Details on the build process are available from http://donaldson.uio.no/wiki/DiG:_Disease_groups
Contact ian.donaldson at biotek.uio.no if you are interested in using DiG.
Directory contents
README | pointer to this file at http://donaldson.uio.no/wiki/README_DiG_1.0 |
diseasegroups.mmddyyyytxt.zip | the DiG list |
DiG data consists of one tab-delimited text file with the name diseasegroups.mmddyyyy.txt.zip where mmddyyyy represents the file's creation date.
Changes from last version
Not applicable
Source data used for this build | http://donaldson.uio.no/wiki/Sources_DiG_1.0 |
Statistics for this release | Not available |
Known Issues
None.

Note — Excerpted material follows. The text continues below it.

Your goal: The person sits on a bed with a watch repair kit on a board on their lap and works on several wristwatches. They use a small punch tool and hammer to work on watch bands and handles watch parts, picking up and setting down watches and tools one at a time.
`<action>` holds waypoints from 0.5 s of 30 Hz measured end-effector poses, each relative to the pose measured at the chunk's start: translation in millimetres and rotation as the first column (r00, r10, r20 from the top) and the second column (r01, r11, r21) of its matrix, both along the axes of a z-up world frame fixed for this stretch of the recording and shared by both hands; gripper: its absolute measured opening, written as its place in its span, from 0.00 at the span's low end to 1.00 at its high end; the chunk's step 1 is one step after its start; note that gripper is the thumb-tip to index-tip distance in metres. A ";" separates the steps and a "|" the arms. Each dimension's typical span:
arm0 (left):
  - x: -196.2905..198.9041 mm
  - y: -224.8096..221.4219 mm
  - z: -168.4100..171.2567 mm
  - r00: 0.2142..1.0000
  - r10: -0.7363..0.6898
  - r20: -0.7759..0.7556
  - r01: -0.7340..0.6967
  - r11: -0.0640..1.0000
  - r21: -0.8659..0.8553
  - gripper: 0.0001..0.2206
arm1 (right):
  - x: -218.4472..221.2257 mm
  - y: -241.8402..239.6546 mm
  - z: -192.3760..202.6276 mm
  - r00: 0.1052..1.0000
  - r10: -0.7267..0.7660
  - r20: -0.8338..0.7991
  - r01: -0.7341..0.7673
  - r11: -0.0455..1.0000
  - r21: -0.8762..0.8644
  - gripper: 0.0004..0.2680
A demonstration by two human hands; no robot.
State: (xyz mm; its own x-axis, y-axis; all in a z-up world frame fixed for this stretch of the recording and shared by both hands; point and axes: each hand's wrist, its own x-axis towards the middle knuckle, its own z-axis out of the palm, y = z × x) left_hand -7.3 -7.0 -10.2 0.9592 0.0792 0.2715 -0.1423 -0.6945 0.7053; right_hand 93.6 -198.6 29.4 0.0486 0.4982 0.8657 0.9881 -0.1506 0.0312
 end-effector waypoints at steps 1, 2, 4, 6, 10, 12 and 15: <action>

First release.
Understanding the DiG format
License
Copyright © 2008, 2009 Ian Donaldson
Citation
DiG is not yet published.
Disclaimer
Data is distributed in the hope that it will be useful, but WITHOUT ANY WARRANTY; without even the implied warranty of MERCHANTABILITY or FITNESS FOR A PARTICULAR PURPOSE.
Description of the DiG file
Each line in the DiG list represents a single gene and its association with some disease (taken from Morbid Map). Each gene (line) has been assigned a disease group number (column 7). Each group represents a set of phenotypically related diseases as determined by their Morbid Map titles.
Column number: 1
Column name: | title |
Column type: | text, contains multiple fields |
Description: | title column as listed in Morbid Map |
Example: | 17,20-lyase deficiency, isolated, 202110 (3) |
Notes
"17,20-lyase deficiency, isolated" is the disease title
"202110" is the OMIM identifier
(3) is the evidence code (diseasetag)
See http://irefindex/wiki/DiG:_Disease_groups for more information.
Column number: 2
Column name: | genesymbols |
Column type: | text, multiple values comma delimited |
Description: | gene symbols as originally listed in Morbid Map |
Example: | CYP17A1, CYP17, P450C17 |
Notes
Column number: 3
Column name: | locus |
Column type: | text |
Description: | gene locus as originally listed in Morbid Map |
Example: | 10q24.3 |
Notes
Column number: 4
Column name: | diseaseomimid |
Column type: | integer |
Description: | OMIMID extracted from title column in Morbid Map (see Column 1 above) |
Example: | 202110 |
Notes This omim identifier usually refers to a record describing a disease phenotype; it is a descriptive entry that does not refer to a unique locus.
See [1].
Column number: 5
Column name: | diseasetag |
Column type: | string ((1), (2) or (3)) |
Description: | evidence code extracted from title column in Morbid Map (see Column 1 above) |
Example: | (3) |
Notes
Only entries with (3) in this column have been mapped to a disease group (see column 7). For explanation of disease tags see [2]
Column number: 6
Column name: | geneid |
Column type: | integer |
Description: | EntrezGene identifier |
Example: | 64087 |
Notes
Cross-reference to EntrezGene (see [3]). The file used to mine for geneids is gene_info file at [4]. In some cases, a zero will appear in this column if a mapping to an EntrezGene identifier could not be made using the gene names provided by Morbid Map (see Column 2 above).
Column number: 7
Column name: | digid |
Column type: | integer |
Description: | Disease Group identifier |
Example: | 1 |
Notes
The whole point of the table. This identifier is not stable between releases of DiG. Entries with identical DiG identifiers are deemed to belong to a set of phenotypically-related diseases (and genes).
Column number: 8
Column name: | mantitle |
Column type: | text |
Description: | manually created title |
Example: | 17,20-lyase deficiency, isolated, 202110 (3) |
Notes
In some rare cases, titles provided by Morbid Map could not be properly processed by the text matching process. These titles were manually re-written to avoid these problems. In most cases, the text in this column is identical to that in column 1. See http://irefindex/wiki/DiG:_Disease_groups for details. All these manual changes can be propagated from release to release. Note that the manual titles are not guaranteed to contain OMIM identifiers and evidence codes.
Column number: 9
Column name: | geneomimid |
Column type: | integer |
Description: | omim identifier as originally listed in Morbid Map |
Example: | 609300 |
Notes
This omim identifier usually refers to a record describing a gene.